Music of the Year 2015
February 14, 2016

We at RPGFan have always been proud of our Music section. Over the years, it's been led by a few people, each one as passionate as the last. Longtime readers will remember the dedication that past leads such as Patrick and Lucy had for the section once called simply "Soundtracks." A few years ago, with the music landscape ever-expanding like the RPG genre itself, we rebranded as RPGFan Music. The name change was to signify the importance of acknowledging the RPG-centric music out there beyond simply "soundtracks." The amount of additional music available these days is sometimes hard to believe. Game developers and publishers often release several albums per game: New arrangements, extra tracks, and so on, on top of their original releases. Then you have the sheer amount of music to be discovered from the indie scene, from full-fledged dev teams to one-man projects like Undertale. Finally, the fan arrangement community continues to grow more impressive, and ranges in scope from single remixed tracks to massive 90-track album projects.

RPGFan Music has grown in recent years as well, now boasting a full staff of music-crazed, er, music-loving individuals, who have continued to make invaluable contributions to the site since arriving in 2014.

It's because of the exhaustive amount of music out there worth hearing, and the hard work of these people that we're able to continue running Music of the Year. This year, for our fourth annual feature, and thanks to the contributions of over a dozen people, we have some of our most exciting features yet. 2015 featured an outstanding and eclectic array of music: You likely know much of it, such as Final Fantasy XIV, Undertale, and other high profile releases, but we can almost guarantee that you'll find music in here that you haven't heard yet. Nine RPGFan editors wrote up their favorite musical moments of the year, and some of them dug really deep, highlighting games and musicians that were even new to one another. You'll find all of this in our Editors' Favorites pages.

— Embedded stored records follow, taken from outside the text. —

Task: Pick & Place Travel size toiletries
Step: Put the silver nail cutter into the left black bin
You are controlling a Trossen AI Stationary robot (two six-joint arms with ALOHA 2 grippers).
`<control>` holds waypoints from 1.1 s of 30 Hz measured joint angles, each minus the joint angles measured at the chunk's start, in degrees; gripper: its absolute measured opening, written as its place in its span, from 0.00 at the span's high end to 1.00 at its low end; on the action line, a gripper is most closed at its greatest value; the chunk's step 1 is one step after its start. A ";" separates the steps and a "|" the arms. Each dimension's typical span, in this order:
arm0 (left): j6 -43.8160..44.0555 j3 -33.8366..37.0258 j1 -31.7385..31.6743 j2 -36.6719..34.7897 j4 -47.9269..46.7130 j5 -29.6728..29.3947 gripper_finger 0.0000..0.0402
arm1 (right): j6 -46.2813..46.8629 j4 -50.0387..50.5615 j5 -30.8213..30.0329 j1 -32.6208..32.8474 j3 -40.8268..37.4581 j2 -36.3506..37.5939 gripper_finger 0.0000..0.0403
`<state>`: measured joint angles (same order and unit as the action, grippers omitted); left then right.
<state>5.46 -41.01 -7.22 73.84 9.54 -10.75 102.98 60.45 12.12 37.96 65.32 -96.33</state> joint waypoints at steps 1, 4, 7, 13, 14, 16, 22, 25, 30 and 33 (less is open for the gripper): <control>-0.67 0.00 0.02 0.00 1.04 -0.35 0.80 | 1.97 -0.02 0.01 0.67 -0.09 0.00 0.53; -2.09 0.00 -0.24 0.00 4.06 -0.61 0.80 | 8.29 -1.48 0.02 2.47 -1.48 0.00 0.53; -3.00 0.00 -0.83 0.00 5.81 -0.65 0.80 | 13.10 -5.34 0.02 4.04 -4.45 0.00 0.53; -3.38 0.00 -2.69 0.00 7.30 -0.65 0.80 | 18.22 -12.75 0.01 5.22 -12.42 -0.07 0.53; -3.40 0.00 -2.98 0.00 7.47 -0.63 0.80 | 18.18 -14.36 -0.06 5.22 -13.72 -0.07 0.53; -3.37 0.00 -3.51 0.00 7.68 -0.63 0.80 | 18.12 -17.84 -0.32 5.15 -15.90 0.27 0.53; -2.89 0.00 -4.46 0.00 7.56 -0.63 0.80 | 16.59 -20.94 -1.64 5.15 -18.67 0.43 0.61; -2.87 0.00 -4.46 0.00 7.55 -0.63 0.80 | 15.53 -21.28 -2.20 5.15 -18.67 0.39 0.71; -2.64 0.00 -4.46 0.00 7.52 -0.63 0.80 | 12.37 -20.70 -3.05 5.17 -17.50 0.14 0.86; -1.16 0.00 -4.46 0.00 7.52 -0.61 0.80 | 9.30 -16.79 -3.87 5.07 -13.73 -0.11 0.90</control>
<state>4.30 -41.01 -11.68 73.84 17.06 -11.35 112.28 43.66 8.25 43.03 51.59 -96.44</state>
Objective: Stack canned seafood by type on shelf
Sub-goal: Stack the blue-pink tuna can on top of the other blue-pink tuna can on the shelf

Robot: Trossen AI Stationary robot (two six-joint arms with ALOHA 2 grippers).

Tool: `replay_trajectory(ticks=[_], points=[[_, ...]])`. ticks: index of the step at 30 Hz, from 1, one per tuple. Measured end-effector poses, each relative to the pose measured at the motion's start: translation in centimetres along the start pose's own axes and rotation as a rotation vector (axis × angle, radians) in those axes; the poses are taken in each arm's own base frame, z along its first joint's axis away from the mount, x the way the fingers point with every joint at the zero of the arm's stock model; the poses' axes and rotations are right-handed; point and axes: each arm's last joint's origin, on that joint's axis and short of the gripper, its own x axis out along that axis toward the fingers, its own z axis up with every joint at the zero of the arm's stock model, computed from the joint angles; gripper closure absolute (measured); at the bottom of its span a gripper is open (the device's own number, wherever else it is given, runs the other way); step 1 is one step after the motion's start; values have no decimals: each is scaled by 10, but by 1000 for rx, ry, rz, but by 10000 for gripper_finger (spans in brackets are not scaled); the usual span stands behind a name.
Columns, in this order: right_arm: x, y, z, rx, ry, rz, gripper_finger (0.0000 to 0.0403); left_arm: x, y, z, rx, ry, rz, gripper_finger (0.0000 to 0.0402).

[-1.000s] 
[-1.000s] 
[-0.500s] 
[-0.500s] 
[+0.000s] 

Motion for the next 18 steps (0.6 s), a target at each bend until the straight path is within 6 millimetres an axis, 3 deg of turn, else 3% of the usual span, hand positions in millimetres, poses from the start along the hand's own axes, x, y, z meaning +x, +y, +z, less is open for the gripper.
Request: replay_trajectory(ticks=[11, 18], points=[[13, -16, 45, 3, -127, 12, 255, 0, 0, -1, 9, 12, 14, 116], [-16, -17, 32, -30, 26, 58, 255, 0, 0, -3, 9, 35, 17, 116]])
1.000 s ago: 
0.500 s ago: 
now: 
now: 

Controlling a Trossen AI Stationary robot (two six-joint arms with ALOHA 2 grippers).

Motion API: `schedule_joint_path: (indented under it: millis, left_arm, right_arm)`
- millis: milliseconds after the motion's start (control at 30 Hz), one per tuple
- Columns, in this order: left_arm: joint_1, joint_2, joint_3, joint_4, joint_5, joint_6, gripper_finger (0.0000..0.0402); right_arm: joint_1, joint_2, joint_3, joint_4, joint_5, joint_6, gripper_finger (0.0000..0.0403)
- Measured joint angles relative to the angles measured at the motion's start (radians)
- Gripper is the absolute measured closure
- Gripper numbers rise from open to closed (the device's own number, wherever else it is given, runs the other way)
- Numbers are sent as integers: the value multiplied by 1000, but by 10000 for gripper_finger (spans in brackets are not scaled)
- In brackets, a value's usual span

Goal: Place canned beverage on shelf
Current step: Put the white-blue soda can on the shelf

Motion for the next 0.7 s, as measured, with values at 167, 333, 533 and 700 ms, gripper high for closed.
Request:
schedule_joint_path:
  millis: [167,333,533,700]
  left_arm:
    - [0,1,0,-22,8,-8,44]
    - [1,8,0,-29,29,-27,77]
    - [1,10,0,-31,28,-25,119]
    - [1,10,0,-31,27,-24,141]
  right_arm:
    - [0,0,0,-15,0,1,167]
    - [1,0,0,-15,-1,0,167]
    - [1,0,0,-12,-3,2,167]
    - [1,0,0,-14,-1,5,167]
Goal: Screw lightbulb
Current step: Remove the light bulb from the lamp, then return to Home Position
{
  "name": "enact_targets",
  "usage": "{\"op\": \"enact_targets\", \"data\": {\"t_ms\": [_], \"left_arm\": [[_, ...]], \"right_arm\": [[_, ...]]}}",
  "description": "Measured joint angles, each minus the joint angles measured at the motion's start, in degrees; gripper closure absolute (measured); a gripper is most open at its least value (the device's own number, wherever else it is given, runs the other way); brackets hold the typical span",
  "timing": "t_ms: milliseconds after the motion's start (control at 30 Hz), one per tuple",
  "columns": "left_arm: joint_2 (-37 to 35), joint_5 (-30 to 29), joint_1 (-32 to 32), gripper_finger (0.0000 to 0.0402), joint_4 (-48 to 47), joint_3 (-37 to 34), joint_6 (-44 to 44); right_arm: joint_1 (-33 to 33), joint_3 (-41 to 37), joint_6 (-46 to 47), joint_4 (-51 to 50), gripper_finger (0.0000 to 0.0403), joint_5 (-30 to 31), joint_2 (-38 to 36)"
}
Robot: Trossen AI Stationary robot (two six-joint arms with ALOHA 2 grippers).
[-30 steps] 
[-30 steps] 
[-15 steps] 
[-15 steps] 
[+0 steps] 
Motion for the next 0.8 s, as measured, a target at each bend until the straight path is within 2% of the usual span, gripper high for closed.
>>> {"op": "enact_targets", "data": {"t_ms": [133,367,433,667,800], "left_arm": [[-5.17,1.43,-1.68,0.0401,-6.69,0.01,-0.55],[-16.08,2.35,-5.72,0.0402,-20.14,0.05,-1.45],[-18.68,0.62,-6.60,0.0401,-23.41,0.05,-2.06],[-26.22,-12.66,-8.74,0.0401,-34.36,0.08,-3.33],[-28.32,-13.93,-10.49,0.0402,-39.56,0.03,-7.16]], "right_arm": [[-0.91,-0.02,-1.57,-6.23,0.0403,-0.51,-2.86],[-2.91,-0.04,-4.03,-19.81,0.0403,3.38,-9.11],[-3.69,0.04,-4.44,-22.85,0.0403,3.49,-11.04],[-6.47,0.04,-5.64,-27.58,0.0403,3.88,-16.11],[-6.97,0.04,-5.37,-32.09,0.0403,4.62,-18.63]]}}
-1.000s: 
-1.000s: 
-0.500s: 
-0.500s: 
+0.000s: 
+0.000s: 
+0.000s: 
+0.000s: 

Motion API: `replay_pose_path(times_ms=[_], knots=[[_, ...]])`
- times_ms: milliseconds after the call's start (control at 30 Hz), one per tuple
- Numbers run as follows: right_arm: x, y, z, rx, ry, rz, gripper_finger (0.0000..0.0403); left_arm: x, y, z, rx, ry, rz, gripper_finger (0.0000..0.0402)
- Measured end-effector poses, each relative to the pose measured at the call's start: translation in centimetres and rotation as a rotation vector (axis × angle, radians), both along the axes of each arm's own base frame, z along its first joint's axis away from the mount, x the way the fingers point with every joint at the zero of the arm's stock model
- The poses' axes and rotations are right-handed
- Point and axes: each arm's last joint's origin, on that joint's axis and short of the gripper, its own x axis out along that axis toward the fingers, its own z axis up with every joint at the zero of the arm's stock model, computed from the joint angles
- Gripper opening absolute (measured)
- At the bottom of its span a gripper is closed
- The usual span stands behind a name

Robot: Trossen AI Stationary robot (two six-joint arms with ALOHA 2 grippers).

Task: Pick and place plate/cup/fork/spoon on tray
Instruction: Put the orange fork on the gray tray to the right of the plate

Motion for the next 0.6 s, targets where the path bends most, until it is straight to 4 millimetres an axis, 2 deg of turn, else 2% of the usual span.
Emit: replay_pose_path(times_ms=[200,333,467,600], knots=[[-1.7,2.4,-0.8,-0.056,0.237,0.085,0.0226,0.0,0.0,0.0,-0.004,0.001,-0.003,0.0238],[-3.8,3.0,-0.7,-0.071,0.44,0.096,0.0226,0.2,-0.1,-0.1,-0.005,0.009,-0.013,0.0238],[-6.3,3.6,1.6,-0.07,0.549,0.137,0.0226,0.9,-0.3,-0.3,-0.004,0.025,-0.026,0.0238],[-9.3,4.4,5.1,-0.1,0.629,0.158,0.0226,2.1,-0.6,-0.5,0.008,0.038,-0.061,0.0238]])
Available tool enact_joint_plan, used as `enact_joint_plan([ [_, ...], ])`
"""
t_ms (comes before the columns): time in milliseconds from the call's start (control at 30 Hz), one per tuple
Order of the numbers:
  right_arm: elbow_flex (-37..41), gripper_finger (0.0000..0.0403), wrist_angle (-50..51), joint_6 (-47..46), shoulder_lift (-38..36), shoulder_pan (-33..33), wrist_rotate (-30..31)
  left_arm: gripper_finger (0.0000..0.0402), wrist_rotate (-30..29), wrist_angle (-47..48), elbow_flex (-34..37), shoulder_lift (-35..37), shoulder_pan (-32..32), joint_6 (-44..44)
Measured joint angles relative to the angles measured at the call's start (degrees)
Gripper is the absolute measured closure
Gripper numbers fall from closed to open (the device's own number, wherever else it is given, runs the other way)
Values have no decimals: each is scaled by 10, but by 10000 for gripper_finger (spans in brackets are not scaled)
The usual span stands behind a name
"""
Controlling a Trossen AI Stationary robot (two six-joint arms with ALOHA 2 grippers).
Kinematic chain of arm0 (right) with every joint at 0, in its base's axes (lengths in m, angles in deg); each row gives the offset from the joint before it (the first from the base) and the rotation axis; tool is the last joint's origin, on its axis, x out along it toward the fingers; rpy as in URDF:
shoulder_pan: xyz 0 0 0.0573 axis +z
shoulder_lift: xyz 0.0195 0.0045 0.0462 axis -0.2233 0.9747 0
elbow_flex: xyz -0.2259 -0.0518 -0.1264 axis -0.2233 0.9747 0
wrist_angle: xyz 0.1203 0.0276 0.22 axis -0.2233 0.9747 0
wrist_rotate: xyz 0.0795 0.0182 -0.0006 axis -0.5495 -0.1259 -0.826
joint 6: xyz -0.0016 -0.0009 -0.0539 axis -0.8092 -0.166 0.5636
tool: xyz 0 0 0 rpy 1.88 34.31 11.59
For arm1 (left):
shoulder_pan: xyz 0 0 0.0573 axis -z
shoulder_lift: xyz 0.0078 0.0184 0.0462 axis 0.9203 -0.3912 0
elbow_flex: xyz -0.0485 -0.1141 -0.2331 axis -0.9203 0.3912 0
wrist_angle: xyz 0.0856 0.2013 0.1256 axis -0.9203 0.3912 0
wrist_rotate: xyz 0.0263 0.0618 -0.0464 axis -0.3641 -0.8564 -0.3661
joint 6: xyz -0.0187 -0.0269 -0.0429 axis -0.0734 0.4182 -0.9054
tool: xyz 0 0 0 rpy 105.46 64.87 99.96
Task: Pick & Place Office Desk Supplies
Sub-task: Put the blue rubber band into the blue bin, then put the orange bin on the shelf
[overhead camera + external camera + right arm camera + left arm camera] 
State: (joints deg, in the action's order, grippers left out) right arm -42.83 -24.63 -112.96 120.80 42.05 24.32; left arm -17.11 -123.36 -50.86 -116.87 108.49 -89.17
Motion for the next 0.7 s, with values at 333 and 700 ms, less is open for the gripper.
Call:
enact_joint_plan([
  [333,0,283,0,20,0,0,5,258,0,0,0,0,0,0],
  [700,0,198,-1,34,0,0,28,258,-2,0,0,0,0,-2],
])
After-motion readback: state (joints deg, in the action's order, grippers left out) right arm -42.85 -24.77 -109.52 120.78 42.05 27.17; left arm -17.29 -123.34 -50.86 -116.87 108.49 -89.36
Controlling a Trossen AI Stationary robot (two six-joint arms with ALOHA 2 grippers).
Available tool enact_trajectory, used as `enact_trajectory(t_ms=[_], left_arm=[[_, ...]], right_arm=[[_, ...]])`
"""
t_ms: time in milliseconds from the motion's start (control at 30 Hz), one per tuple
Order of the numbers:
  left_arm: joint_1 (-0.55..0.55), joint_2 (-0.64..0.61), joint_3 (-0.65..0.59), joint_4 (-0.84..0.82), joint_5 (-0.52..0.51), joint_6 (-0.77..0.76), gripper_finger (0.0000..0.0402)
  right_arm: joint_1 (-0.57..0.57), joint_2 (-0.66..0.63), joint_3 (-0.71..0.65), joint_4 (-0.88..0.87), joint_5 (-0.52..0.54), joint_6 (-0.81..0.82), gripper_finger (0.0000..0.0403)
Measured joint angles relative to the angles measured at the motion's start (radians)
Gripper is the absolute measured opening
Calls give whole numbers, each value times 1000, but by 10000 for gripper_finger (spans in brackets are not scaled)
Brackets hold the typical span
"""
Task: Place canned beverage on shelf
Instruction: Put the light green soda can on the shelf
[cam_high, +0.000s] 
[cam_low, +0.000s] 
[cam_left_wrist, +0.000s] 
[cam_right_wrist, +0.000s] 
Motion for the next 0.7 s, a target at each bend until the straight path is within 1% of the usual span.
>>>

The other pillar of Music of the Year is our music podcast, Rhythm Encounter. While we usually attempt to release a show monthly during the year, we pull out the stops for MOTY, and once again have three full episodes. In addition to the music each of our nine guests brought in to share, there's a bevy of additional music to be heard across all three episodes. And don't worry, we have full tracklists for not only the "official" music tracks, but these bonus inclusions as well.

Building Music of the Year is a considerable amount of work, and it wouldn't be possible without the solid contributions of many people. Since it isn't always stated in our features themselves, I want everyone reading to join me in thanking all involved. First, RPGFan editors Stephen Meyerink, Caitlin Argyros, Marcos Gaspar and Michael Sollosi for helping to build out this year's feature. Peter Triezenberg, Brigid Choi, and longtime RPGFan stalwarts Neal Chandran and Patrick Gann once again contributed to the podcast and Editors' Favorites. RPGFan reader and fervent music fan Reta always spends what must be an incredible amount of time to send us massive lists of incredible music, some of which you'll hear dotted throughout the podcasts.

Finally, Music of the Year podcasts wouldn't be the same without great "outside" guests. We were once again grateful to have RPGamer Editor-in-Chief Michael "Mac" Cunningham, VGMOnline's Japanese Coverage Leader Don Kotowski, and head of Scarlet Moon Productions, Jayson Napolitano. More than simple guests, these three are longtime "Friends of the Show," and we're always glad they drop by every year.

It really is somewhat of a coincidence that we launched this year's feature on Valentine's Day, but it was a happy one. We all love what we do, we love both listening to and talking about music, and there's just no better time to share this passion with our readers and listeners, so we whole-heartedly hope you enjoy our hearty and pun-filled Music of the Year 2015.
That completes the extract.